> [What to work on]
What is needed is an exact copy of the whole listing below, with no pictures.
___ Available data
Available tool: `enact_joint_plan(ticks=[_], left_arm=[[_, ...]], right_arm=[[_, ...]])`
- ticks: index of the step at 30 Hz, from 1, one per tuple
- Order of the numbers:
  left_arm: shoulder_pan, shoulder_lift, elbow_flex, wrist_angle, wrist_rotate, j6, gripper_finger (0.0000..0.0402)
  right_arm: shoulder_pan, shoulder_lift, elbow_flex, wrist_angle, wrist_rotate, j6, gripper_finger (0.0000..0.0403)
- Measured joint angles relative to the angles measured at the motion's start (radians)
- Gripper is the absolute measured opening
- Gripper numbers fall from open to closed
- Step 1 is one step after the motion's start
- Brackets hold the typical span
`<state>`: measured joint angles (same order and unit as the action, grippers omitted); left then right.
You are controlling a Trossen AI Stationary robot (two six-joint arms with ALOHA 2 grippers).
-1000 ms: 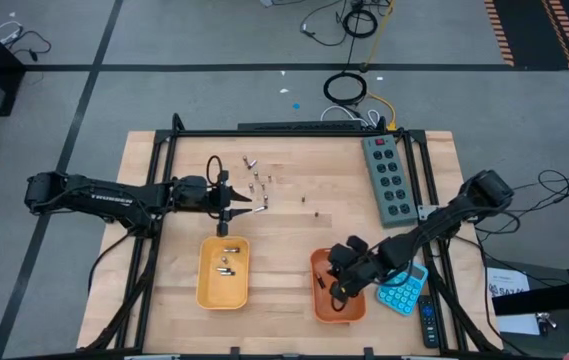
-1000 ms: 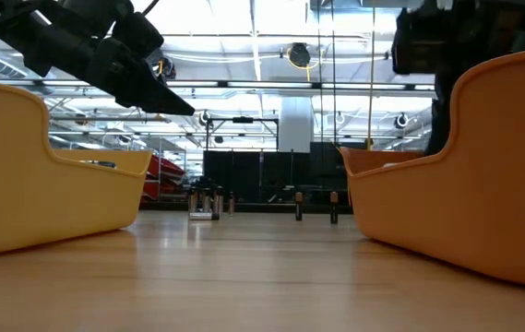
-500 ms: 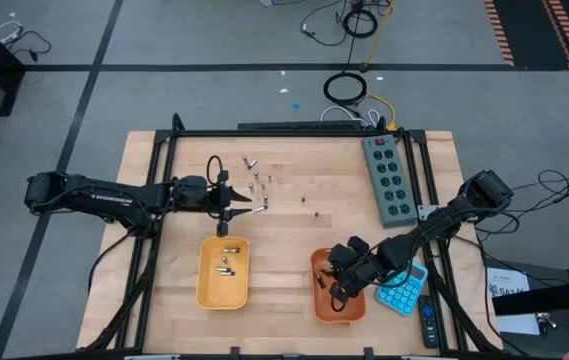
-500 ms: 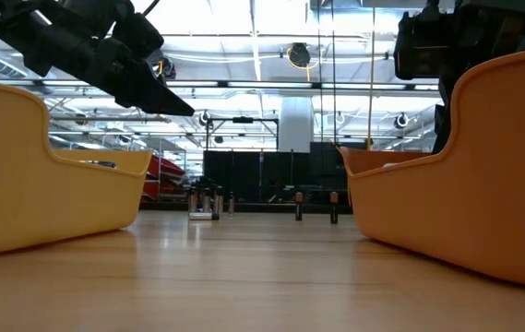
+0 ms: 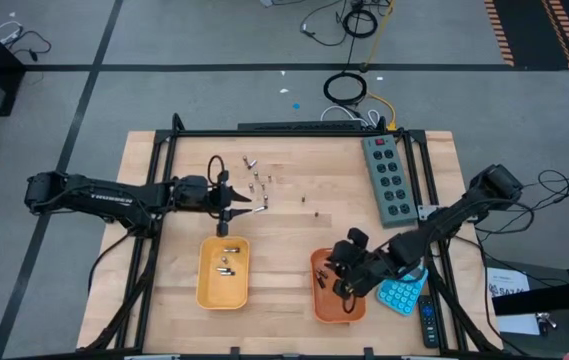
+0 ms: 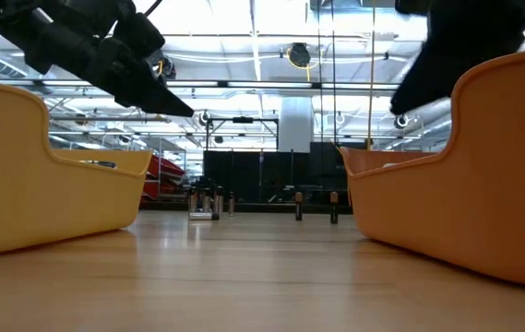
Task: Sort batteries
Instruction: Put the silver battery into the yellow bin
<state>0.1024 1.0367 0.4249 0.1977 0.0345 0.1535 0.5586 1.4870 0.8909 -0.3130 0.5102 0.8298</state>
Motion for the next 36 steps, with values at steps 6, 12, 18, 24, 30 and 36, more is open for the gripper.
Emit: enact_joint_plan(ticks=[6,12,18,24,30,36], left_arm=[[0.000,0.000,0.018,0.012,-0.017,0.012,0.0134],[0.002,0.000,0.019,0.031,-0.263,0.033,0.0134],[0.004,0.000,0.019,0.012,-0.231,-0.013,0.0134],[0.098,0.000,0.019,0.000,-0.045,-0.043,0.0126],[0.165,0.000,0.019,0.000,0.101,-0.088,0.0113],[0.196,0.000,0.018,-0.071,0.198,-0.201,0.0112]], right_arm=[[-0.048,-0.041,0.000,-0.039,0.166,-0.129,0.0065],[-0.215,-0.041,-0.001,-0.031,0.169,-0.330,0.0066],[-0.328,-0.041,-0.028,0.125,0.090,-0.519,0.0066],[-0.421,-0.047,-0.180,0.346,0.043,-0.581,0.0066],[-0.453,-0.056,-0.245,0.638,-0.013,-0.658,0.0066],[-0.455,-0.056,-0.245,0.636,0.065,-0.599,0.0066]])
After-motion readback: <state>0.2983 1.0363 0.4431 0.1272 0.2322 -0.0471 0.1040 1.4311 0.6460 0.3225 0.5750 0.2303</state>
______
> [Exercise result]
Available tool: `enact_joint_plan(ticks=[_], left_arm=[[_, ...]], right_arm=[[_, ...]])`
- ticks: index of the step at 30 Hz, from 1, one per tuple
- Order of the numbers:
  left_arm: shoulder_pan, shoulder_lift, elbow_flex, wrist_angle, wrist_rotate, j6, gripper_finger (0.0000..0.0402)
  right_arm: shoulder_pan, shoulder_lift, elbow_flex, wrist_angle, wrist_rotate, j6, gripper_finger (0.0000..0.0403)
- Measured joint angles relative to the angles measured at the motion's start (radians)
- Gripper is the absolute measured opening
- Gripper numbers fall from open to closed
- Step 1 is one step after the motion's start
- Brackets hold the typical span
`<state>`: measured joint angles (same order and unit as the action, grippers omitted); left then right.
You are controlling a Trossen AI Stationary robot (two six-joint arms with ALOHA 2 grippers).
-1000 ms: 
-1000 ms: 
-500 ms: 
-500 ms: 
+0 ms: 
+0 ms: 
Task: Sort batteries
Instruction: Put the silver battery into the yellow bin
<state>0.1024 1.0367 0.4249 0.1977 0.0345 0.1535 0.5586 1.4870 0.8909 -0.3130 0.5102 0.8298</state>
Motion for the next 36 steps, with values at steps 6, 12, 18, 24, 30 and 36, more is open for the gripper.
Emit: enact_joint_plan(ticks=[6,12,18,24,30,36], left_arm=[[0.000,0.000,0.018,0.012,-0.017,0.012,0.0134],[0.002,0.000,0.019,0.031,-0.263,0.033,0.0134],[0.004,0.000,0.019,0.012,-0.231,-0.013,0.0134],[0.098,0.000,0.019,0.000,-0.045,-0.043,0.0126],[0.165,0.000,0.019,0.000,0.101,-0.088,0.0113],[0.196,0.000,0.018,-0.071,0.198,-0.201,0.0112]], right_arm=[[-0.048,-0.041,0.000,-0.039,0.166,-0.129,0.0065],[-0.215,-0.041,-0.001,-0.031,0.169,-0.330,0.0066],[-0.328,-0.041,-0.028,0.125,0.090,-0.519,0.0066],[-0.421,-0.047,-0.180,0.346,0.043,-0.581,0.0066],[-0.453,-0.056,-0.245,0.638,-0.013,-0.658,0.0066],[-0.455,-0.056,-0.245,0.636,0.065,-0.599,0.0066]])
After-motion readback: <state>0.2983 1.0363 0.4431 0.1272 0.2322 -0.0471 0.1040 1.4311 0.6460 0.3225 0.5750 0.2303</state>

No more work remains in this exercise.